Clone the FreeBSD repo

If you are contemplating moving something out of the FreeBSD repo, one way to do that is to take the FreeBSD github mirror and trim it. When doing this, I always use a new repo, but in theory you could do it in an existing repo. Given how much is tossed away, it's best to use a fresh copy to avoid disaster. Disk space is cheap, right? Here's what I used to kick off pulling timed into a separate repo.

git clone https://github.com/freebsd/freebsd timed

First pass at trimming

When one googles the topic, git filter-branch comes up. The canonical answer is a good starting point:
git filter-branch --prune-empty --subdirectory-filter usr.sbin/timed master
will do the first pass. This will leave just timed as the top level directory. For the moment, we'll leave aside the stray timed files elsewhere in the tree. That gets 'complicated' which will explore in the second part of this blog. It would be good to drop a 'go back' tag here:
git checkout -b timed-trimmed
Now, this gives a decently trimmed tree. However, there are some problem. --prune-empty is a lie, or to be more charitable, it is incompletely implemented. It doesn't prune every single thing. Especially merge commits. Those are retained, but should be omitted. So the next step is use the very flexible history rewriting "feature" of git to remove them.

Next, use git rebase to rebase things.
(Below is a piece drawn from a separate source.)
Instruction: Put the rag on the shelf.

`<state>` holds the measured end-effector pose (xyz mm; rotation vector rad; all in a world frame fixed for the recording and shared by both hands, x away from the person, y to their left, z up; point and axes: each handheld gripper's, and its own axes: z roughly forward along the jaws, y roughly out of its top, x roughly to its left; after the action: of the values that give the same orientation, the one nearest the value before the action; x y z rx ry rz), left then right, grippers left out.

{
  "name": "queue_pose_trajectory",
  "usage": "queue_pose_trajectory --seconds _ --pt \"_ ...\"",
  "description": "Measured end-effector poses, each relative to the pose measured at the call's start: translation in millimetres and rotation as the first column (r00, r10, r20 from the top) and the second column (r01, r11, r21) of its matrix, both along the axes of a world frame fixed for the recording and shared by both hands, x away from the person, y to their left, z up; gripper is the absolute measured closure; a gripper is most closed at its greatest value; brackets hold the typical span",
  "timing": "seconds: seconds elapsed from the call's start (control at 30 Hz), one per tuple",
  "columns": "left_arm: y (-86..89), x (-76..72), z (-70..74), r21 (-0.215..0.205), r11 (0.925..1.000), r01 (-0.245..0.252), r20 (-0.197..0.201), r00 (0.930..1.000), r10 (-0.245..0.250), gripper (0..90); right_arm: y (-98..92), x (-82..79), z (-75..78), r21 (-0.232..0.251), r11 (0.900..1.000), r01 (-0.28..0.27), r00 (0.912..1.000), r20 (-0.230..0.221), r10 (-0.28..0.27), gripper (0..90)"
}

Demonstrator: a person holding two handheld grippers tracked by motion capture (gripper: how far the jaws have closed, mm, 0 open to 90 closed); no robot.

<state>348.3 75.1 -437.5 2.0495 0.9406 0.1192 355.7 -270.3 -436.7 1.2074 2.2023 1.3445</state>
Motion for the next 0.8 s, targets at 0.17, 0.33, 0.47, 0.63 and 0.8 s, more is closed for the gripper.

There may be more smooth ways to do this, but I find the first version in the tree with git log | tail, and then do my rebase like so:
git rebase -i HASH_OF_FIRST_COMMIT  master
Now the fun part starts. For each commit you suspect of being a merge commit, you have have to see if that hash is included in the output of the git log --merges command above. Remove all those commits. However, this can be hard. If you have a *LOT* to sort through, it's easier to make one pass for the obvious cvs2svn and MFC commits, but if you miss one it's not the end of the world. It's also a good idea to save an unmodified version of this file. It will come in handy later if your efforts lead to only a couple of missing commits.

You can 'fix' the todo as you go, though this is tricky. Basically, when you hit an error, it's because the prior commit deleted everything as part of its 'merge'. So, to back up one, you need to just do this set of magic, I'll show, then explain:
git rev-parse HEAD
 Get the hash this prints
git rebase --edit-todo
Add 'pick ' this will make sure we keep the commit we're about to toss.
git reset --hard HEAD^
This resets the current mess (which is still in the todo list) back to one before HEAD.  At this point, you're back one commit in the rebase and have effectively skipped the troublesome commit.
git rebase --cont
This reapplies what was HEAD and then proceeds. See Git Rebase Stepping Forward and Back for more info. It turns out things are a bit tricky in that you want to make sure you are dumping the bad commit, and keeping earlier ones, and the behavior, especially when multiple branch merges happen, is a bit variable.

In the timed example, I needed to do this about a dozen times. I suspect that will be fairly typical as I had similar issues when I created the ctm repo.

Test: did I do it right?

Next, you need to make sure that you did things correctly. There's always a chance you'll drop commits that shouldn't be dropped. I ran a diff against my base FreeBSD tree and noticed that at least one commit was lost, so I had to go find it. So I missed 3 or 4 commits, and I had to go back and try again, so I had to use git reflog to find the result of the filter-branch and start over.

After I redid things (which I've not reproduced here, the second time was much easier) I did the diff and found one commit missing. I found it in my original todo file, so was able to do the rebase again, add it to the end (to make sure it applies) and then move it to the right place chronologically....

Push the result for testing

I created a new upstream (that was my personal space, not FreeBSD which I don't have permission to push to). I created a new repo, then pushed the 'master' branch from this repo  upstream. I know I'm missing the docs (which ironically were copied away early on) and the rc files. Those will be covered in the second part of this.